Все здание разделялось на двенадцать отделений; в каждом боку находилось по три; в наружном же фасе, по обеим сторонам гауптвахты,—шесть. Каждое отделение имело особый вход со двора и не сообщалось с другим. Оно состояло из коридора и пяти отдельных между собою номеров, из которых выходы были в общий коридор. Этот коридор был теплый, и из него топились печи, гревшие номера. Перед самым входом с гауптвахты на дворе было еще особое строение, заключавшее в себе: кухню, кладовую и обширную комнату, предназначенную для общего стола. Сверх того внутри здания были отдельные дворы, окруженные тыном, так что для четырех отделений: 1-го, 2-го, 11-го и 12-го (если начинать считать их с последнего из боковых) — были особые дворы; для 3-го, 4-го, 5-го — один общий; для 8-го, 9-го и 10-го—тоже общий; а для двух средних, 6-го и 7-го, находившихся по бокам ворот,— один большой двор, общий с кухонным строением.

Нас разместили сейчас же по приходе в наши казематы. Нескольким из нас, по недостатку номеров, досталось жить по двое. Комнаты наши было довольно просторны и высоки, но без окон. Свет проходил в дверь, которая была прямо против коридорного окошка, так что мы должны были помещать столы наши у этой двери, оставляли только проход и занимались чтением или другим чем-нибудь, сидя прямо против нее. Для этого она и оставалась целый день отворенною. На ночь нас запирали, но не поодиночке каждого в своем номере, а целое отделение со двора. При каждом отделении был сторож, инвалидный солдат.

В Петровском Заводе я провел шесть лет и всегда с удовольствием, с признательностью ко всем товарищам моим вспоминаю об этом времени. Не могу даже не быть благодарным и доброму коменданту, старику Лепарскому, и всем офицерам, назначенным для надзора за нами. Постараюсь изложить и нашу там жизнь, и те события в нашем маленьком обществе, нашем отдельном номере, которые сохранились у меня в памяти.

По прибытии в Завод нас некоторое время не водили на работы, а дали отдохнуть от похода и устроиться в новом нашем жилище. Мужьям позволили прожить несколько дней с женами в их домах.
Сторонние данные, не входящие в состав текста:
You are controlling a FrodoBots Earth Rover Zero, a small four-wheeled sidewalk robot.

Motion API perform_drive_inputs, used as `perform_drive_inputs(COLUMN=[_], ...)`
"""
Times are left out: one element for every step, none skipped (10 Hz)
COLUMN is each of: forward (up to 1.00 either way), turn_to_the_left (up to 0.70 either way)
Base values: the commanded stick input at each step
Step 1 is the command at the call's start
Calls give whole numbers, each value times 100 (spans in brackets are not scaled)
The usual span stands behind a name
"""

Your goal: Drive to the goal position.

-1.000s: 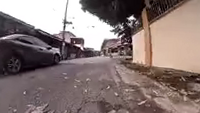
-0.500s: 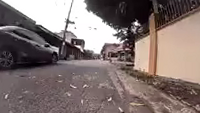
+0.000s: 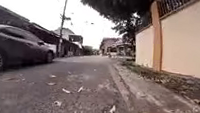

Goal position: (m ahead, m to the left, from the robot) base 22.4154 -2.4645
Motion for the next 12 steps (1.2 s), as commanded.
perform_drive_inputs(forward=[70,70,70,70,70,70,70,70,70,70,70,70], turn_to_the_left=[1,1,1,1,1,1,1,1,1,1,1,1])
Говорю, в их домах, потому что каждая из дам, живши еще в Чите, или построила себе, или купила и отделала свой собственный домик в Петровском Заводе. Это исполнили они не сами, а поручили, с согласия коменданта, кому-то из знакомых им чиновников, так что, по прибытии их туда, дома для всех были уже готовы. Одни только две новоприехавшие Юшневская и Розен не имели собственных домов и поместились в наемных квартирах. В первые дни в нашей общей тюрьме было вроде хаоса: раскладывались с вещами, заказывали какую-нибудь необходимую мебель, придумывали, как лучше поместиться в своей комнате, чтобы пользоваться коридорным светом, бегали из одного номера в другой, отыскивали товарищей, осматривали отделения и все внутренние постройки тюремного замка, сходились в общую залу к обеду и к ужину, пили чай по разным местам, потому что у каждого не было ни особого самовара, ни собственного сахару и чаю. Но это продолжалось недолго и подало мысль к устройству общей артели, которая в продолжение всего нашего пребывания в Петровском так обеспечивала нашу материальную жизнь и так хорошо была придумана, что никто из нас во все это время не нуждался ни в чем и не был ни от кого зависим. Я не лишним считаю поместить здесь полный устав нашей большой артели. Он объясняет подробно как цель, так и весь механизм этого вполне оправдавшего себя учреждения. Разумеется, что все это делалось с ведома коменданта и было им одобрено. Женатые не пользовались ничем из артели, подписывая между тем значительные ежегодные взносы: Трубецкой — от 2 до 3 т. ассиг., Волконский—до 2 т., Муравьев — от 2 до 3 т., Ивашев — до 1000, Нарышкин и Фонвизин — тоже до 1000 рублей.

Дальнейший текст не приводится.